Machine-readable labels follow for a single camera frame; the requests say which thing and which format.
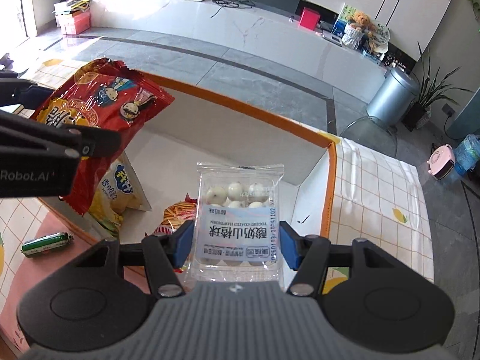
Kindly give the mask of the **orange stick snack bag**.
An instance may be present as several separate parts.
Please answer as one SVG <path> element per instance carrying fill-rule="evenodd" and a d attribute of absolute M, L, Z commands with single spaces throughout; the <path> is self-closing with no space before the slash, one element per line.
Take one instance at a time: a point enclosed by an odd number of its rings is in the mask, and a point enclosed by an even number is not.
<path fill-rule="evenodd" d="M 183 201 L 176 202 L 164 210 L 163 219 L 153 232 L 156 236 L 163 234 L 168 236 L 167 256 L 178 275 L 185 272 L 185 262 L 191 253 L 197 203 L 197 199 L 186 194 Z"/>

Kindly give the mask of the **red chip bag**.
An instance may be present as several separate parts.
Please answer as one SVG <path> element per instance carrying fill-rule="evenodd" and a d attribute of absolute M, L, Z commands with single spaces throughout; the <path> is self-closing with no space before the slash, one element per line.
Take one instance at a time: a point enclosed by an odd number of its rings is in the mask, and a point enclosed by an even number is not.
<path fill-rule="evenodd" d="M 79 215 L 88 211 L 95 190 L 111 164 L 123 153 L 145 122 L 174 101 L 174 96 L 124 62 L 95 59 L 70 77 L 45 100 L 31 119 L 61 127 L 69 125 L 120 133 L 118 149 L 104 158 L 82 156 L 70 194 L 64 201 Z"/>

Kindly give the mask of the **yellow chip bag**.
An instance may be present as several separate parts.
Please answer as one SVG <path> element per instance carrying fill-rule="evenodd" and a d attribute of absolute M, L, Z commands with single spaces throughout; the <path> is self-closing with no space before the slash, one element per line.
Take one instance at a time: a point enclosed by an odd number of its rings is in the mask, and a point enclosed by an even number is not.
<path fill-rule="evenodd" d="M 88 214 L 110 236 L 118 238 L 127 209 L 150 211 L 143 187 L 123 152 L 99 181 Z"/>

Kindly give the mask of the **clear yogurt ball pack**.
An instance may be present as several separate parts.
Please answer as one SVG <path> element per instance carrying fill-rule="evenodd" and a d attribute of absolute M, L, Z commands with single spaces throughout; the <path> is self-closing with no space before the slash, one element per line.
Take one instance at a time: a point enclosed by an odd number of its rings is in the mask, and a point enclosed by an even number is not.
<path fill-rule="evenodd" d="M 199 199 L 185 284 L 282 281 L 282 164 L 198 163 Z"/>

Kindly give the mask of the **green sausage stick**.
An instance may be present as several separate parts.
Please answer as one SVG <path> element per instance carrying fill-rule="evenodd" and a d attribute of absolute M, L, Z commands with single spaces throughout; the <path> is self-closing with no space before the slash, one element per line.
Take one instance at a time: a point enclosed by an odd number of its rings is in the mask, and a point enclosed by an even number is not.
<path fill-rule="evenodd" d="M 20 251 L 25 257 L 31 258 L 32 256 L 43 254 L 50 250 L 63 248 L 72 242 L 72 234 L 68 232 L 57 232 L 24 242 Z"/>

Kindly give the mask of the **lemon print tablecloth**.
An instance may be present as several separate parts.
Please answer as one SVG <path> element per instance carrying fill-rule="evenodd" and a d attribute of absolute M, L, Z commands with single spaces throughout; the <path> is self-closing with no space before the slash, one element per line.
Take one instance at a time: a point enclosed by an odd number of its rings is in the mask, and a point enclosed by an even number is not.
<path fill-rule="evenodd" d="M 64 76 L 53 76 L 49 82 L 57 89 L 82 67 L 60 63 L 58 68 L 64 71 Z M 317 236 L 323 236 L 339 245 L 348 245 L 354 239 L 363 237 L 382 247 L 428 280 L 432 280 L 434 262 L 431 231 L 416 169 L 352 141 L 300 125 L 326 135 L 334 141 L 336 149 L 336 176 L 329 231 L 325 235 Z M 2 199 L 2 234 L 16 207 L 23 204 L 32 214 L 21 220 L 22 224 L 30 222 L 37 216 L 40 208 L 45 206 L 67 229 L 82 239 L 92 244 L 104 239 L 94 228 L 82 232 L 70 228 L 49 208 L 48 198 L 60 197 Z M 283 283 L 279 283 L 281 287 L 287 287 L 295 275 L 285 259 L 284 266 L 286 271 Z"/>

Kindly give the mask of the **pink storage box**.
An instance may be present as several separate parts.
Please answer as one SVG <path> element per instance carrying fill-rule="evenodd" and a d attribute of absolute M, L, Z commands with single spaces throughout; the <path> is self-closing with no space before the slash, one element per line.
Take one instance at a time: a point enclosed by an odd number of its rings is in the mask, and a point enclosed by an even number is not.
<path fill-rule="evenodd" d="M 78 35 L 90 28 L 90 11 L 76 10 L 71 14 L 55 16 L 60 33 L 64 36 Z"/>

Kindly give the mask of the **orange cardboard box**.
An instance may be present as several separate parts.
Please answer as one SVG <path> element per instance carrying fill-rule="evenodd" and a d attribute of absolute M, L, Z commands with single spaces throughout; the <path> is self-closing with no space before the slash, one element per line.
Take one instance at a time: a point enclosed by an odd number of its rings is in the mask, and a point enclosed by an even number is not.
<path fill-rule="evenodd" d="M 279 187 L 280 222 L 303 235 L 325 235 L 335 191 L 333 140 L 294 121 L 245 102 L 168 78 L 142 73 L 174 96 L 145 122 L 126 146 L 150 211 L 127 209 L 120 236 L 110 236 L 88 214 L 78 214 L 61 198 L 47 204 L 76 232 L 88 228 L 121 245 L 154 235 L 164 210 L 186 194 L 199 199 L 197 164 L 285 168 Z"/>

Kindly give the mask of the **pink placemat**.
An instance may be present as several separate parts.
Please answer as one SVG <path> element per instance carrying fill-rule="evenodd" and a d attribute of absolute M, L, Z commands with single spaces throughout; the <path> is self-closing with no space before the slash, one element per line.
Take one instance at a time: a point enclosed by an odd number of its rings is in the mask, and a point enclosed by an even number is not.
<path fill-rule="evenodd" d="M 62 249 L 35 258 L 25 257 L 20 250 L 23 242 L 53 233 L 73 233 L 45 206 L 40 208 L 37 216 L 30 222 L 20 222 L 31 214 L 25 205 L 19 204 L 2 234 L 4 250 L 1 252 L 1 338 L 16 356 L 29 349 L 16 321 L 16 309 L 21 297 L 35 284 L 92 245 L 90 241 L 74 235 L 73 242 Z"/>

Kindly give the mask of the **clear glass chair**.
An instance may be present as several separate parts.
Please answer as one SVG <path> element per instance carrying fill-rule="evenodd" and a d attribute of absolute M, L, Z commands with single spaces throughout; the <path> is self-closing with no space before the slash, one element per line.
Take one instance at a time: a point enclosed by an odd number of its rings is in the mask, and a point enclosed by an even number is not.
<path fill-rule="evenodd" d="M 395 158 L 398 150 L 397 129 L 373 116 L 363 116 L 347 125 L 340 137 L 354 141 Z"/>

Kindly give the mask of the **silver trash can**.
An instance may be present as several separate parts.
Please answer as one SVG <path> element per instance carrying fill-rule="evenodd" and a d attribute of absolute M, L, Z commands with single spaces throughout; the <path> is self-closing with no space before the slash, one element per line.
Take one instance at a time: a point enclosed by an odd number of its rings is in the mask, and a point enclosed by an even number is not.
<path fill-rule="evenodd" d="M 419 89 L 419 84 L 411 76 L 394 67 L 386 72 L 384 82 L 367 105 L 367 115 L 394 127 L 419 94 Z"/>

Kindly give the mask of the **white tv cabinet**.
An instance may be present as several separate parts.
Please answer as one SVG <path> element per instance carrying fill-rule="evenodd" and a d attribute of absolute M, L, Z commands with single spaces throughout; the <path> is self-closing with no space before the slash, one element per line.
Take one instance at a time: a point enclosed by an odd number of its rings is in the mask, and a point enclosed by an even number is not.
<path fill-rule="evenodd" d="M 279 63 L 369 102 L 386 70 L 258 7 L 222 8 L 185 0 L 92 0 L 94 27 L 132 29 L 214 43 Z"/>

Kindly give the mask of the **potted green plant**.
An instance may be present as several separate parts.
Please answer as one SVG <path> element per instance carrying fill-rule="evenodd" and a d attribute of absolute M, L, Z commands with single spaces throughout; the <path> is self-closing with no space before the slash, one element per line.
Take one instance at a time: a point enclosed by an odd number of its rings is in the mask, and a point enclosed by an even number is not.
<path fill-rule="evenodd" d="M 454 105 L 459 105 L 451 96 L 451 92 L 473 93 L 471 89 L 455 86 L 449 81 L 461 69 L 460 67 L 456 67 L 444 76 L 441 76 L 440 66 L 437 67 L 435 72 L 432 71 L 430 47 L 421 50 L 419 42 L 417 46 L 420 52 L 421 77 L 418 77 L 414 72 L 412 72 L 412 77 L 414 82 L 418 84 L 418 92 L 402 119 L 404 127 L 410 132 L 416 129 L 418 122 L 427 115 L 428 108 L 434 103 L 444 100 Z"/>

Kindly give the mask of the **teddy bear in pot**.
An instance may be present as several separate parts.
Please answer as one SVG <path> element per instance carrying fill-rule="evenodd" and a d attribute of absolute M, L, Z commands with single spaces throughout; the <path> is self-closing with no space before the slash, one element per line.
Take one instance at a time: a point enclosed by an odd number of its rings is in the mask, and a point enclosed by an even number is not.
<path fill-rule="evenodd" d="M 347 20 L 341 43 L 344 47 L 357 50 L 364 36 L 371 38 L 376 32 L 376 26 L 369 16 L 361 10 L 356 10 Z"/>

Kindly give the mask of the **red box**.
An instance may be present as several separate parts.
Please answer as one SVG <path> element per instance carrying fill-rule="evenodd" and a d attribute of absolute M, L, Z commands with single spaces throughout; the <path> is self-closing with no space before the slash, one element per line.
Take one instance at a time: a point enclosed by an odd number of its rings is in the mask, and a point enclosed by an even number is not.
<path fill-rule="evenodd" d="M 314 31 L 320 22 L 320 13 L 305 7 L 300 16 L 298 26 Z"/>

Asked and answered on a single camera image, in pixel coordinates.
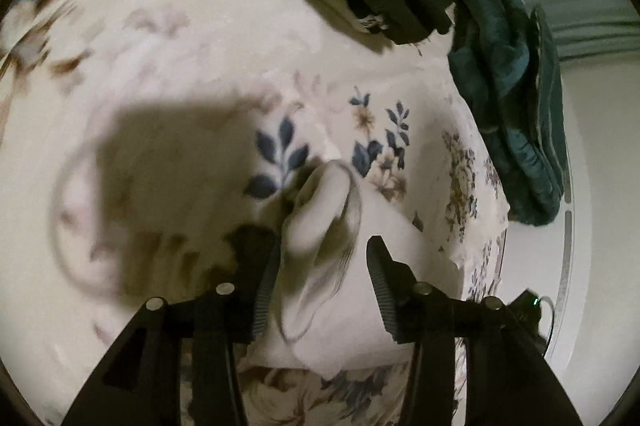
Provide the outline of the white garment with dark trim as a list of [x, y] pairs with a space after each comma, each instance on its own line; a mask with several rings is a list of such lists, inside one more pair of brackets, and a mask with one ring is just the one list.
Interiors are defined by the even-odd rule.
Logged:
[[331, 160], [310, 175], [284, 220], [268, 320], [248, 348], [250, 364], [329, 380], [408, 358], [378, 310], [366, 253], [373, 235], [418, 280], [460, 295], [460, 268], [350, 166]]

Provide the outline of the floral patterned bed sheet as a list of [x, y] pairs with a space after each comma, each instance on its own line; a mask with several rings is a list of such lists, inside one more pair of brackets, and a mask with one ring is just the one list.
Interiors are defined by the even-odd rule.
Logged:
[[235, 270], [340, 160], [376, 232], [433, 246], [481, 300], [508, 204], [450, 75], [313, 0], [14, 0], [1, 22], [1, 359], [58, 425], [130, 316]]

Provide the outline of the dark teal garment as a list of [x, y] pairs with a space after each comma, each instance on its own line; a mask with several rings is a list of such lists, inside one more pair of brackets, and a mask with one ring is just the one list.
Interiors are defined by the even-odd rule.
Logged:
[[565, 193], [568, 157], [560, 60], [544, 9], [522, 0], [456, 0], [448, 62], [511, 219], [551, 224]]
- - - - - - -
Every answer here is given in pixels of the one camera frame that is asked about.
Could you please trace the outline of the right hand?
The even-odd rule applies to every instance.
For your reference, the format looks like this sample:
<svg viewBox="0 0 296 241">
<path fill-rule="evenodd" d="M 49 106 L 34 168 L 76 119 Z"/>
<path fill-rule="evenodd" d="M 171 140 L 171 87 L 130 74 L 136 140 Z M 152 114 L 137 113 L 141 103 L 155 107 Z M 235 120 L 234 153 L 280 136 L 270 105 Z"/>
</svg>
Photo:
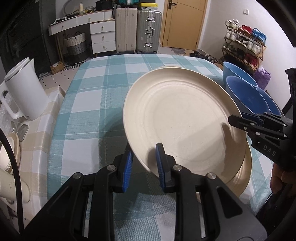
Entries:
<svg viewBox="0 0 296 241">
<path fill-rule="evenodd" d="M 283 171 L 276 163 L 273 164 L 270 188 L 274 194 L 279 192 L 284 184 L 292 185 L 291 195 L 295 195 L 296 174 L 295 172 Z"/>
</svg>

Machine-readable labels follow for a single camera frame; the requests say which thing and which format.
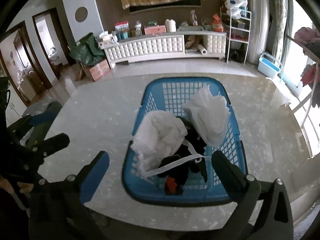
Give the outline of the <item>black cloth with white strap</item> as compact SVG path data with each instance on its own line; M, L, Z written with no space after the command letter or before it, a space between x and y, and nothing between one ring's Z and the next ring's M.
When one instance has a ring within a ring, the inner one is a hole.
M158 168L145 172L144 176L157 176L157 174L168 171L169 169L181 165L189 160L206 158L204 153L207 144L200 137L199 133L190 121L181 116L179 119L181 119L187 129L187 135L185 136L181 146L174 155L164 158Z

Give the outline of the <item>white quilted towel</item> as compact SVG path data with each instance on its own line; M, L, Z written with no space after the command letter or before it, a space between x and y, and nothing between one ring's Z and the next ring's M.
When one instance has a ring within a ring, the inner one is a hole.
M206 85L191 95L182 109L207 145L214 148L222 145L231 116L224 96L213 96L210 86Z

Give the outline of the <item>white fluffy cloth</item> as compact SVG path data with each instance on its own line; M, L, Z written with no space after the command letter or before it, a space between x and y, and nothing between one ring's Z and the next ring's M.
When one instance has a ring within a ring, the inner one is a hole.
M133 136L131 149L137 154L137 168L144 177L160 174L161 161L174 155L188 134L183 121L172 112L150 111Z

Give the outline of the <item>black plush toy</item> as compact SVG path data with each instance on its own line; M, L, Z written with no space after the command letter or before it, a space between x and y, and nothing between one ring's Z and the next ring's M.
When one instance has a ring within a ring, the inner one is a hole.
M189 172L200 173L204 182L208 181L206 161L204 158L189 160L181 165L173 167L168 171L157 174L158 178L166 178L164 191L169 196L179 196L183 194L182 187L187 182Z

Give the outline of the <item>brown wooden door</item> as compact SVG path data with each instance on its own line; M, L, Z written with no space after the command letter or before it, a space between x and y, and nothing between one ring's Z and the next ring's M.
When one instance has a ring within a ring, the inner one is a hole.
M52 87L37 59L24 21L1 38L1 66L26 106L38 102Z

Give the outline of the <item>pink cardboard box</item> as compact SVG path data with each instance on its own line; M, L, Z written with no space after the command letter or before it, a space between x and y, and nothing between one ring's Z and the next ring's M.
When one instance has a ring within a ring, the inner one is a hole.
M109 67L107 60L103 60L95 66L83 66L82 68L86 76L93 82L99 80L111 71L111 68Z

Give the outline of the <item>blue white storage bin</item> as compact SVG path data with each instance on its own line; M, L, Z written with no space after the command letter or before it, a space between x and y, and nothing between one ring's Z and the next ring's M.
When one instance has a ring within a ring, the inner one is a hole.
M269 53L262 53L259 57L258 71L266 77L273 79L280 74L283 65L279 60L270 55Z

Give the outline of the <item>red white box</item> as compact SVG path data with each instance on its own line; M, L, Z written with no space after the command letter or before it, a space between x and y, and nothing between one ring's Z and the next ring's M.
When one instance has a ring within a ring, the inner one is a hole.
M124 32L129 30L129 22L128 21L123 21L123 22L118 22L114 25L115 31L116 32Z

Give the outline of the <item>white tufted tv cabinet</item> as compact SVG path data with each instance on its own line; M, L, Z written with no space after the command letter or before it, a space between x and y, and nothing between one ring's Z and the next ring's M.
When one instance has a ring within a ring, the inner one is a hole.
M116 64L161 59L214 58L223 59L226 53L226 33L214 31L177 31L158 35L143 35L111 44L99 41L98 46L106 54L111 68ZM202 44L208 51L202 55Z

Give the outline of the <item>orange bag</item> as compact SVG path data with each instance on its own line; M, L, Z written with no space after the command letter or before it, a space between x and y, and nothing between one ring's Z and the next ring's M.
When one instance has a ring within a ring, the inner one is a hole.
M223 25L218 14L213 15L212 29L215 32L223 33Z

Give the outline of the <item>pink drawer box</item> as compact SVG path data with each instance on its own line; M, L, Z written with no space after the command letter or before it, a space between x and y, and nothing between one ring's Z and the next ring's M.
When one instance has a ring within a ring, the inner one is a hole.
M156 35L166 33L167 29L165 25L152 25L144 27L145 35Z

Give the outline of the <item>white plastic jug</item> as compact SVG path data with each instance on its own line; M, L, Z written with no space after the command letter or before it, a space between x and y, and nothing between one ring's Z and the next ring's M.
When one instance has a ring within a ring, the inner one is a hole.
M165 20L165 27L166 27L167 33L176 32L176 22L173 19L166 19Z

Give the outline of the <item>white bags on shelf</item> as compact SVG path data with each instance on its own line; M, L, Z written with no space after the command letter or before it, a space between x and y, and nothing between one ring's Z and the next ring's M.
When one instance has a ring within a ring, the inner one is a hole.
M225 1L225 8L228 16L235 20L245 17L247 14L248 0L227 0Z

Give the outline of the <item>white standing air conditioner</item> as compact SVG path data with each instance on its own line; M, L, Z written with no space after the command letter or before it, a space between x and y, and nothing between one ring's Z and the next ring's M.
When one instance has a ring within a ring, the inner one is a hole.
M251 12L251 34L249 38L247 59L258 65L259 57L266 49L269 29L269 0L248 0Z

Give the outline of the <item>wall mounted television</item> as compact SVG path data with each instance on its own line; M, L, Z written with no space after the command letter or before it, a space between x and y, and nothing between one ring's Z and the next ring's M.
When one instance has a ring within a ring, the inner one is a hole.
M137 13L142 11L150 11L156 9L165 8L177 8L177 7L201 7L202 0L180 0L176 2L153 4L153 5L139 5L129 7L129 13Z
- - - - - - -
* WORK TO COMPLETE
Extract, from the material above, each line holding the word "cabinet".

* PROBLEM SOLUTION
Kindly give the mask of the **white tv cabinet**.
Give the outline of the <item>white tufted tv cabinet</item> as compact SVG path data with each instance on its own line; M, L, Z written with no space after the command letter or before it, a space between x and y, and nothing between one ring's Z and the next ring's M.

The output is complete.